Bruce Law: Je ne refuserai jamais une cascade ou film juste à cause de la difficulté. Je pourrais par contre refuser à cause de la difficulté de travailler avec le réalisateur ! Et je pense que de nombreuses équipes de films américaines qui ont travaillé avec des réalisateurs hongkongais savent de quoi je parle !
Personnellement je pense que c'est un challenge de surmonter la difficulté, c'est d'ailleurs l'objectif principal du cascadeur ! Etre un cascadeur à Hong Kong ne rapporte pas beaucoup d'argent, donc vous devez avoir une grande motivation et avoir envie de surmonter divers obstacles et challenges pour continuer à avancer.

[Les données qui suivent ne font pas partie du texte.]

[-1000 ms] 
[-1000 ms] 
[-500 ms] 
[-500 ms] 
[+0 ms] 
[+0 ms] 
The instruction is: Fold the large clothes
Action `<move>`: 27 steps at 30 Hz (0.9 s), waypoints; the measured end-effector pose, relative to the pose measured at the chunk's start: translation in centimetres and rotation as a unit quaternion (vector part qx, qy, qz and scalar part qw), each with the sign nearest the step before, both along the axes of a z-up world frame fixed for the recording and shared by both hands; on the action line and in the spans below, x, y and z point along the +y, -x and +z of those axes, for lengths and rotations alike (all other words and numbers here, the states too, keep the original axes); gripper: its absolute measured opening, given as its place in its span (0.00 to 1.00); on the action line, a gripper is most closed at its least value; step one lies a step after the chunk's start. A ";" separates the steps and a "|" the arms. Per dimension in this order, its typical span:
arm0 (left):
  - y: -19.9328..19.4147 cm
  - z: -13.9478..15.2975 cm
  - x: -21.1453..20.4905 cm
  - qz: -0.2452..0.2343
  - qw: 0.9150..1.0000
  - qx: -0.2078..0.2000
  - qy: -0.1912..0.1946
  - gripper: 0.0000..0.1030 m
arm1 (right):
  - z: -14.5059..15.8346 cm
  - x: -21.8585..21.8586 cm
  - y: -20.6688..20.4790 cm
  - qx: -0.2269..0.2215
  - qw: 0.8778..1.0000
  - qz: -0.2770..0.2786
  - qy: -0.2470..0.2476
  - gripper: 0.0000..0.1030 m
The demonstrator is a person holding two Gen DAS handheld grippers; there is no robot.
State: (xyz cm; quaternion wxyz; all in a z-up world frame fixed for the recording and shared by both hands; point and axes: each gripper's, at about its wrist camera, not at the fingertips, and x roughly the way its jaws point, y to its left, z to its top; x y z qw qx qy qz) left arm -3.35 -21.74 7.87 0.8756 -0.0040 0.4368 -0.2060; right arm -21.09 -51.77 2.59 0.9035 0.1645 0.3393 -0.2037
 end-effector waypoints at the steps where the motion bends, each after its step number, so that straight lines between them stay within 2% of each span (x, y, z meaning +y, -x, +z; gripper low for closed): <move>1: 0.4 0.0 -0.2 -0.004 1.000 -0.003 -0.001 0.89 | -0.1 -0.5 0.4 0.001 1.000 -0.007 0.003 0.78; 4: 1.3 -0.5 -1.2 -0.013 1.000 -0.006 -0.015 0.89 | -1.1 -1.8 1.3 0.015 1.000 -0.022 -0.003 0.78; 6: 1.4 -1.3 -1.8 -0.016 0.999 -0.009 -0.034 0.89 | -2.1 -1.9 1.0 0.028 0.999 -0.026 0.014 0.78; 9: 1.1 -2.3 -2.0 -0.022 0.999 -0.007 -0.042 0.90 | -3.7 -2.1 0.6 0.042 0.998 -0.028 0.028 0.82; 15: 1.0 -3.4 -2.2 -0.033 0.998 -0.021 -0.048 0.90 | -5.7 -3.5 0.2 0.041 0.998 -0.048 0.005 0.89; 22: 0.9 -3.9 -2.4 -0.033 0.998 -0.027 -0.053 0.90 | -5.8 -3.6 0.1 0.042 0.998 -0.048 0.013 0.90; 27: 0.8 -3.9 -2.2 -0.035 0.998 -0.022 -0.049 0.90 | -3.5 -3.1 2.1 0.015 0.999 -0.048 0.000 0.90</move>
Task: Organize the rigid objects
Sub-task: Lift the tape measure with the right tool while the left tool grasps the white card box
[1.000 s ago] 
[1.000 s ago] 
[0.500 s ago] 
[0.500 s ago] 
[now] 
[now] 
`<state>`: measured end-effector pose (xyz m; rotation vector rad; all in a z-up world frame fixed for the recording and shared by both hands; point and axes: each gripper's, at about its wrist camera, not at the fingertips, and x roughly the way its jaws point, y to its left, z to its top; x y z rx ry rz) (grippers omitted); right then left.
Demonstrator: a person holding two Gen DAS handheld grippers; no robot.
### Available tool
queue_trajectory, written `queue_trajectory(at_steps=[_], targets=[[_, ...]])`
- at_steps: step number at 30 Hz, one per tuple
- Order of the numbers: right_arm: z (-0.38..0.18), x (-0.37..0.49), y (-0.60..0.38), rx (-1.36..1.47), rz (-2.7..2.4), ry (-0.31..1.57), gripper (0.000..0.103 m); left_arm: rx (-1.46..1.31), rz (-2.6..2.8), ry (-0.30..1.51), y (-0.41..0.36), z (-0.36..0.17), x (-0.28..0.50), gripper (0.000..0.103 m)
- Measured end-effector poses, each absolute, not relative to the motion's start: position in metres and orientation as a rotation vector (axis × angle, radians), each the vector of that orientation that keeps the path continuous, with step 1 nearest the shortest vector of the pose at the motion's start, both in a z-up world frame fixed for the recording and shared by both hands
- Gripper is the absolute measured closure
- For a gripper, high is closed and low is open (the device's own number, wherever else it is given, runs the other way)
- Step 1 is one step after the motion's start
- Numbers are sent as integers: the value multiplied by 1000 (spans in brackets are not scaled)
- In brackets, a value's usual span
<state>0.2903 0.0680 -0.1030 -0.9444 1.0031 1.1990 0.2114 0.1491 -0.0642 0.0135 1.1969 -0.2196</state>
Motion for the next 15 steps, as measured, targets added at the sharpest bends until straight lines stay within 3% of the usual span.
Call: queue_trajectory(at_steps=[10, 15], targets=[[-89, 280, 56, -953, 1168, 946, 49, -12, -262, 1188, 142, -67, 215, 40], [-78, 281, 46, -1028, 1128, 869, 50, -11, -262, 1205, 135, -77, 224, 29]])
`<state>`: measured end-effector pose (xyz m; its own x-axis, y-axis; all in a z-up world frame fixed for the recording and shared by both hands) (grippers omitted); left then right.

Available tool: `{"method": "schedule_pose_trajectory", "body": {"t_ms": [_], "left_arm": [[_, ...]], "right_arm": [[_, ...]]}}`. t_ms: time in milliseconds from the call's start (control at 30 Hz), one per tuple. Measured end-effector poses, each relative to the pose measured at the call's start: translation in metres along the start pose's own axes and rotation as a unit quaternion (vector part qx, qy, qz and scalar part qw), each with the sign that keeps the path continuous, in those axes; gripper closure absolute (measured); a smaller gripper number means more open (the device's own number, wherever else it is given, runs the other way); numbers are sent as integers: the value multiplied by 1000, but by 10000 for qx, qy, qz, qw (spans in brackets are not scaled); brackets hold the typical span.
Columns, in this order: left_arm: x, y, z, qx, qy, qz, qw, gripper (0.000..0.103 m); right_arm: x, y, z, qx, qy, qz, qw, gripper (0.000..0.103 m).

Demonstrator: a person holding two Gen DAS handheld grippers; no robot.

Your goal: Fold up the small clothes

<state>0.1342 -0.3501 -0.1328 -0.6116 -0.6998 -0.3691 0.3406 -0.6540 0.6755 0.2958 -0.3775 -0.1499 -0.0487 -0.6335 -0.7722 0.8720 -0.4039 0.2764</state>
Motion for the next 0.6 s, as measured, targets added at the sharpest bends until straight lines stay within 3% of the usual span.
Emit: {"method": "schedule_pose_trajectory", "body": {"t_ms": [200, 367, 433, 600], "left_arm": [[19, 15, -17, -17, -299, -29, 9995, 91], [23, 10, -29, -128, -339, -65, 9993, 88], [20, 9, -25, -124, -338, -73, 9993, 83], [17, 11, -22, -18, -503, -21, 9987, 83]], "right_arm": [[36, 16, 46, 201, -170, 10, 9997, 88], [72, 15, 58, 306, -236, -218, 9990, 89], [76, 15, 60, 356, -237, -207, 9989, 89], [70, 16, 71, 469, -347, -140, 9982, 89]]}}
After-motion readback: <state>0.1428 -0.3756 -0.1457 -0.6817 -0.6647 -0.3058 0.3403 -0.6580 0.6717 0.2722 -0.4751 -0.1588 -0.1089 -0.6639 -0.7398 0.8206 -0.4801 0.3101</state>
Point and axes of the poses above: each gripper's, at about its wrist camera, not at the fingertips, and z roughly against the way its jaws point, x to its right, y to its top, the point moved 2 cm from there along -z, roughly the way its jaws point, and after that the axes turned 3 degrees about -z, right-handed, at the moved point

Il est courant pour moi de me dépasser. Je suggère souvent un design de l'action difficile à tourner pour les réalisateurs. Quand nous faisions The Killer, John Woo avait seulement demandé qu'une voiture roule sur elle-même depuis un plan incliné de 1m50 de haut, je lui ai suggéré le double ! Dans Hardboiled, Chow Yun Fat utilise son fusil à pompe pour exploser une moto et saute par dessus une deuxième moto en train de glisser, lève la tête et retire durant le saut, c'était aussi l'une de mes suggestions.
Je ne crois pas vraiment au danger. Mais tant qu'à faire nous travaillons de la manière qu'on veut sans compromettre notre sécurité et l'achèvement du tournage. J'ai quitté mon équipe de cascade précédente à cause de cela. Le directeur de l'action et le réalisateur voulait un style occidental mais ne savaient rien à propos des techniques modernes et comment tourner sans mettre en danger les acteurs et les cascadeurs. Je m'en suis rendu compte et je savais que j'aurais besoin d'apprendre comment filmer l'action et être capable de montrer comment le faire en sécurité.
Mon ancienne équipe travaillait tout le temps avec un nouveau réalisateur ou un nouveau directeur de l'action, et je me souviens que pour un film ils voulaient le plan d'un acteur qui devait prendre feu en étant soûl. Nous l'avons tourné dans deux lieux distincts et j'ai risqué ma vie deux fois. La première fois s'est bien passée, la seconde je l'ai finie avec 70% de mon dos brûlé ce qui représente 20% du corps entier.
Cet accident est devenu un sujet de discussion dans l'industrie à ce moment. Après avoir été blessé personne d'autre ne voulait tenter cette scène. Je suis revenu et j'ai été capable de la finir en la séparant en deux parties. Nous avons utilisé trois caméras, toutes en haute vitesse ce qui gaspille beaucoup de pellicule. Le feu pouvait s'éteindre et beaucoup de temps était perdu. Beaucoup d'accidents qui suivirent étaient causés par des erreurs dans le processus créatif mais personne ne semblait vouloir changer la façon de travailler.
Certains réalisateurs étaient de véritables barbares ! "Je suis le réalisateur, je me fous de ta manière de procéder, je veux juste voir cet effet et maintenant !". Ils ne s'intéressaient pas à la sécurité de l'équipe de tournage, et ne voulaient pas dépenser de l'argent pour des mesures de sécurité, ils voulaient juste des résultats. Je me rappelle d'un film, The Good, the Bad & the Beauty (L'hôtesse de la violence) lorsque le réalisateur a voulu une grande scène d'explosion impliquant des bateaux et des gens qui essayaient de s'en échapper. J'ai demandé beaucoup d'équipements de sécurité qui auraient coûté plus que nos salaires, alors nous avons été remplacés par une autre équipe de cascadeurs dirigée par mon ancien patron qui a demandé des salaires un peu plus élevés, mais pas de soutien au niveau de la sécurité. Ils ont tourné mais de nombreux cascadeurs ont été blessés, et ce n'est que la partie visible de l'iceberg.